El límite constitucional al déficit ayuda al rating

Moody's al fin alaba a España

La reforma de la Constitución para incluir un límite al déficit ha disparado la polémica y la controversia en España, pero también ha producido una defensa sin fisuras de la agencia de calificación Moody's.

Al fin buenas palabras desde una agencia de calificación de riesgo hacia España. Y ha sido necesario para ello un acontecimiento que está provocando movilizaciones en la calle y fuertes divisiones internas en el partido del Gobierno: el PSOE.

Pero Moody's no entra en polémicas. Para esta agencia, el pacto para reformar la Constitución e introducir en ella un límite de gasto es un acontecimiento con implicaciones positivas para el rating nacional.
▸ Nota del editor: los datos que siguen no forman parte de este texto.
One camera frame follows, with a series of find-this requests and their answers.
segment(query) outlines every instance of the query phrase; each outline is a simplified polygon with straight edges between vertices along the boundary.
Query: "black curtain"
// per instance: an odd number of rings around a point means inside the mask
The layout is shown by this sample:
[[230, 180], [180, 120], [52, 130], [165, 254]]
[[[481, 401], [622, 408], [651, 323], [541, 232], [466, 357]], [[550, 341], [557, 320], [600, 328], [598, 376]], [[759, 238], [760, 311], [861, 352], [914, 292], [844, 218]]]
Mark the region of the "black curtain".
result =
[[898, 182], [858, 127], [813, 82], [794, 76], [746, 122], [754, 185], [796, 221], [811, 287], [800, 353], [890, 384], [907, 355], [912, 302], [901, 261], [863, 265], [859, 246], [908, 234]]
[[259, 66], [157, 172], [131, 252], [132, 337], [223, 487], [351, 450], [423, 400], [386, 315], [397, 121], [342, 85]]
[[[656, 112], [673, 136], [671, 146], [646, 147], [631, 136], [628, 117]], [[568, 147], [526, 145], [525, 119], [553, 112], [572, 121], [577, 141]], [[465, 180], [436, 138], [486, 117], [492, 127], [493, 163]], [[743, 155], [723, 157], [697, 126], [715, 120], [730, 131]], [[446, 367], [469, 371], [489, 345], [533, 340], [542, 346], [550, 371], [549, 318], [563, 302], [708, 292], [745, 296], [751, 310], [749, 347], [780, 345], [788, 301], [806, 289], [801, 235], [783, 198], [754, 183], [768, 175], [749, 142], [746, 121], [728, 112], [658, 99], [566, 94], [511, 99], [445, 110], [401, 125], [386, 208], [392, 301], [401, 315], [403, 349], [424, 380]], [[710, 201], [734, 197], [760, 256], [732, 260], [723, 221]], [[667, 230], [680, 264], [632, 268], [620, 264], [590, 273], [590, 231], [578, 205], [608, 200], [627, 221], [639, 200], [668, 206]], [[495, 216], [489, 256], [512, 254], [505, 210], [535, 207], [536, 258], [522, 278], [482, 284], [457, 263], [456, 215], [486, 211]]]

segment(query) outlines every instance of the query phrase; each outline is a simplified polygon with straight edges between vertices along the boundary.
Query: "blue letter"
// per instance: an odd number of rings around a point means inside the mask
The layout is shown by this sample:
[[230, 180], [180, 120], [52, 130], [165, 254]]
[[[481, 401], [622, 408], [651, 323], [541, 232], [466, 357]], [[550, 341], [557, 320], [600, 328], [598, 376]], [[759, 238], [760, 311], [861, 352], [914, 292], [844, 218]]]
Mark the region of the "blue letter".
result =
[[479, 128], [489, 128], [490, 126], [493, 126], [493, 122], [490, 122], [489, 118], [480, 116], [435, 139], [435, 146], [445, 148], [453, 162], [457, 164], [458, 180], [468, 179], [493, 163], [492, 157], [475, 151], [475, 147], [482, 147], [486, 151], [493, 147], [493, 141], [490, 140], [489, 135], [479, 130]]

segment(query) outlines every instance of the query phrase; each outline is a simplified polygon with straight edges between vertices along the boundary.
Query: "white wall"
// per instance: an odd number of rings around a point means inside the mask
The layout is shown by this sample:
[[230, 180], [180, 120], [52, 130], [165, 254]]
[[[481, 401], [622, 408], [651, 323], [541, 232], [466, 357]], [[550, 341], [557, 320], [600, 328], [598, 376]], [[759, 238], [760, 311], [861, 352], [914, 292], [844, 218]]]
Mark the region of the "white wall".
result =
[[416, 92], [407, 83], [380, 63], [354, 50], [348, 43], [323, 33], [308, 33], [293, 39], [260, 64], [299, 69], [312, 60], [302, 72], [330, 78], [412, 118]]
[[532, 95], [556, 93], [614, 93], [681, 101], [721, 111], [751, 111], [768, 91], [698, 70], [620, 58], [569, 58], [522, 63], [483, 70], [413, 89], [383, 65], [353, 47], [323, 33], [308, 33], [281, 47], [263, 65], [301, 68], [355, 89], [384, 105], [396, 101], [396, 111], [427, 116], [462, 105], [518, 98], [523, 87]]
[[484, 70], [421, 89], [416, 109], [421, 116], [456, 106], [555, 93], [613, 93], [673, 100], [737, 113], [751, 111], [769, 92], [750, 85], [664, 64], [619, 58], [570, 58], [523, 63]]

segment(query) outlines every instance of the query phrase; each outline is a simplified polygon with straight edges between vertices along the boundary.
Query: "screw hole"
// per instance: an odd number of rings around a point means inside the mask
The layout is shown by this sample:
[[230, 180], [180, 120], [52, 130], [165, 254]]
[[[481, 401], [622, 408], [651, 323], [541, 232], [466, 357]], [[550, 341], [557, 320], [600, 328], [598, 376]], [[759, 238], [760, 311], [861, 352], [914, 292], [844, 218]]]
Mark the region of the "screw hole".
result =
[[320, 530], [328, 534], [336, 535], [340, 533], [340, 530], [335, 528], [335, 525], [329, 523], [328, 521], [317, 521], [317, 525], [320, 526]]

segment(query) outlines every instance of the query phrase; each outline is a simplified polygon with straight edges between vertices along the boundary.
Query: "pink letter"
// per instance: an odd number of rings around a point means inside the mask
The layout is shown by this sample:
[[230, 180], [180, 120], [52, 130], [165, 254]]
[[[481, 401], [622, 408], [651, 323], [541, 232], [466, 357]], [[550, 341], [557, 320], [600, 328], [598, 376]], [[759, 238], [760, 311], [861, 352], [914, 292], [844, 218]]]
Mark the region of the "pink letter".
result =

Y eso, teniendo en cuenta que Moody's puso en revisión la calificación de riesgo de España para una posible rebaja el pasado 29 de julio, es muy importante.

Por ahora, el rating nacional de Moody's está en Aa2, pero la advertencia hecha en julio significa que hay muchas posibilidades de que pronto sea peor. En este contexto, cualquier acontecimiento que esta agencia considere positivo resta posibilidades a la rebaja.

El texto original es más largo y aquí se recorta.